À 21 h 10, il suffisait de fermer les yeux. On n’était plus à Bordeaux, mais sur la lagune de Venise, voguant vers la place Saint-Marc avant de prendre une gondole pour le Lido. Au programme du concert de rentrée de l’Orchestre national Bordeaux-Aquitaine, diffusé en direct le 12 septembre depuis l’auditorium, figurait l’Adagietto de la « Cinquième symphonie » de Gustav Mahler, qui a sublimé le film « Mort à Venise », chef-d’œuvre de Luchino Visconti. Malgré les bruits de la ville et les mélodies plus actuelles s’échappant d’un autre rendez-vous festif, plus rien n’existe à l’écoute de cette tension dramatique.

« À refaire »

Arrivés les premiers, Isabelle et Laurent, qui habitent juste en face, étaient assis sur les caisses de bois prévues à cet effet, l’une supportant leurs deux verres de rosé bien frais. « Pour intéresser des gens qui n’iraient pas forcément à l’Opéra, c’est bien de commencer par des choses hyper connues », remarquaient-ils.
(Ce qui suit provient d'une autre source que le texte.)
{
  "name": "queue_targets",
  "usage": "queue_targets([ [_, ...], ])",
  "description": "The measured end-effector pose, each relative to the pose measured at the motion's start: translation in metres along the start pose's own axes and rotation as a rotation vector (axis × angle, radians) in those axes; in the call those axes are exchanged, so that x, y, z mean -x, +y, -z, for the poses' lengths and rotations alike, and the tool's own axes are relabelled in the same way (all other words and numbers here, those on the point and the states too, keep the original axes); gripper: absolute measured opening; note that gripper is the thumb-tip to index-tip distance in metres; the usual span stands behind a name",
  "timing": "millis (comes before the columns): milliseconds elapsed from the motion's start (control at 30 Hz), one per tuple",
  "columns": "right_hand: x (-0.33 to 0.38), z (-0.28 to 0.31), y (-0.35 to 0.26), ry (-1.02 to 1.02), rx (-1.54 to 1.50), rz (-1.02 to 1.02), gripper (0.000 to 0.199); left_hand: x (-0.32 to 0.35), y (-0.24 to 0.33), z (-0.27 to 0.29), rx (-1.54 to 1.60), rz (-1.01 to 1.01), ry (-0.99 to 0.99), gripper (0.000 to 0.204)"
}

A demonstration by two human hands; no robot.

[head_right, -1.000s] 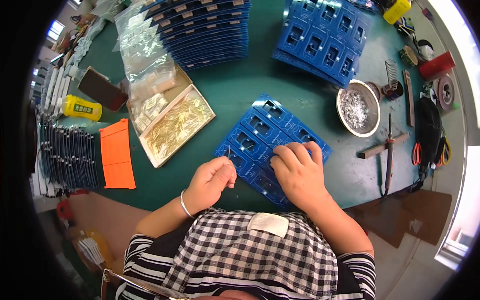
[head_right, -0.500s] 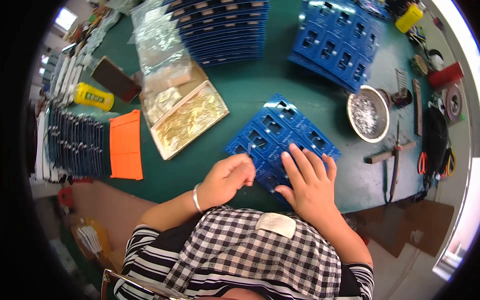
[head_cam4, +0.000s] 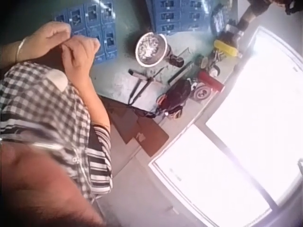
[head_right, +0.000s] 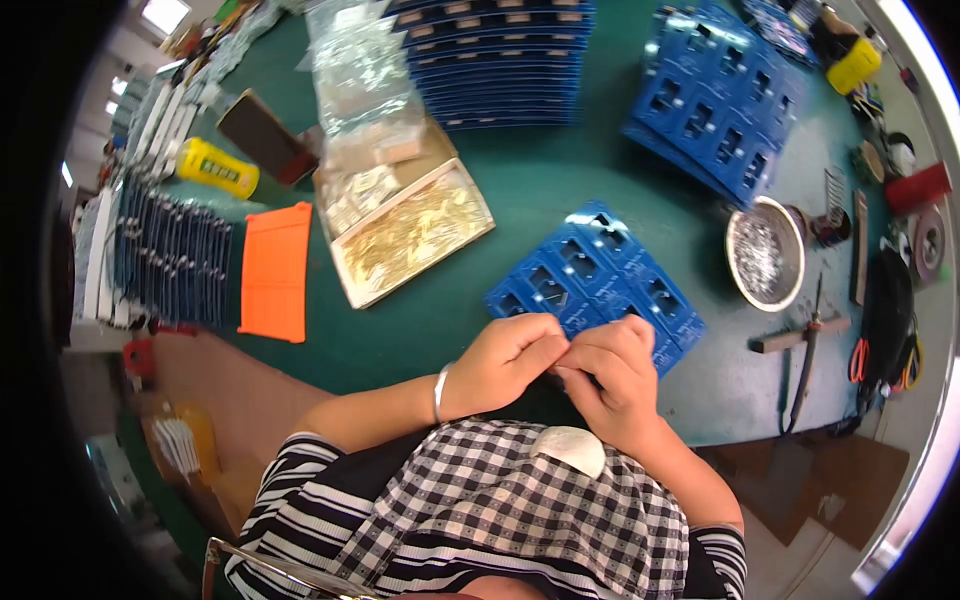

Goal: The person inserts metal components into slots on a circuit board by hand and then solders them onto the board using a soldering iron and solder wire.

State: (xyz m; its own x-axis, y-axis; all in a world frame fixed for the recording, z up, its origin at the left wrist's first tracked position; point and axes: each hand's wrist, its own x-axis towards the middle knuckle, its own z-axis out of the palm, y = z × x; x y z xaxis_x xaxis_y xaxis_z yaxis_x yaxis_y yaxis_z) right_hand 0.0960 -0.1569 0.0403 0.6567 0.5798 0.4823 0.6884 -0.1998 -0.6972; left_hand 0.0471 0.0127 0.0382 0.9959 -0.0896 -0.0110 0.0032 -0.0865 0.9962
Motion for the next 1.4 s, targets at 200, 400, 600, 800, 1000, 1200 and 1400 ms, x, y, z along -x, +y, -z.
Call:
queue_targets([
  [200,-0.007,-0.011,0.010,0.050,-0.104,-0.038,0.023,-0.002,0.001,0.004,0.113,0.133,0.036,0.025],
  [400,-0.002,-0.003,0.009,0.066,-0.151,-0.078,0.018,-0.008,0.002,0.002,-0.053,0.007,-0.078,0.031],
  [600,-0.006,0.048,0.048,0.050,0.181,-0.406,0.009,-0.005,0.020,0.087,-0.910,-0.142,0.422,0.009],
  [800,-0.006,0.039,0.052,-0.101,0.266,-0.338,0.011,-0.006,-0.003,0.133,-1.038,0.123,0.347,0.023],
  [1000,-0.007,0.036,0.053,-0.099,0.326,-0.322,0.011,-0.009,-0.007,0.136,-1.098,0.122,0.270,0.012],
  [1200,-0.006,0.032,0.051,-0.102,0.361,-0.313,0.011,-0.009,-0.013,0.140,-1.132,0.021,0.310,0.009],
  [1400,-0.013,0.023,0.040,-0.120,0.660,-0.053,0.012,-0.002,-0.020,0.148,-0.988,0.100,0.464,0.008],
])
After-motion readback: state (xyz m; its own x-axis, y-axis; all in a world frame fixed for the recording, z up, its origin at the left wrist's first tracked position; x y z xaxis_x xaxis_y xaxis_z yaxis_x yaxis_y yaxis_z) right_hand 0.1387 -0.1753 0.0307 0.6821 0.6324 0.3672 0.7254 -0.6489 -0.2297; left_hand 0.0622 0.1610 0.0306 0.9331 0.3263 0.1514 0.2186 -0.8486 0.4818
En l’occurrence la « Marche triomphale » d’Aïda, de Giuseppe Verdi. Le décor pyramidal de cette place s’y prêtait parfaitement. En plus de ce parterre de caissettes qui plaît beaucoup aux enfants, les plus jeunes les superposant pour en faire des sortes de fortifications, il y a deux séries de gradins, surplombés par une terrasse.

Ce théâtre de plein air faisait partie des onze sites, disséminés dans tout Bordeaux, où l’on pouvait partager cette expérience. Dans ce nouveau quartier de la rive droite, c’était une première, tout comme aux Halles de Bacalan. Parmi les spectateurs, Anne, 81 ans, abonnée à l’Opéra de Bordeaux et qui s’est mise à l’orgue à 70 ans, ou encore Rafaëla, 7 ans, et son frère Luca, 11 ans, qui jouent respectivement du violoncelle et du luth.

L’écran géant était orienté en direction des tables du Bien Public, établissement associé à l’opération, qui fait à la fois salle de spectacle, bar et restaurant. À la fin, des applaudissements ont accompagné ceux, particulièrement nourris, de l’auditorium. « À refaire, approuvent Isabelle et Laurent. Ça fait vivre le quartier ».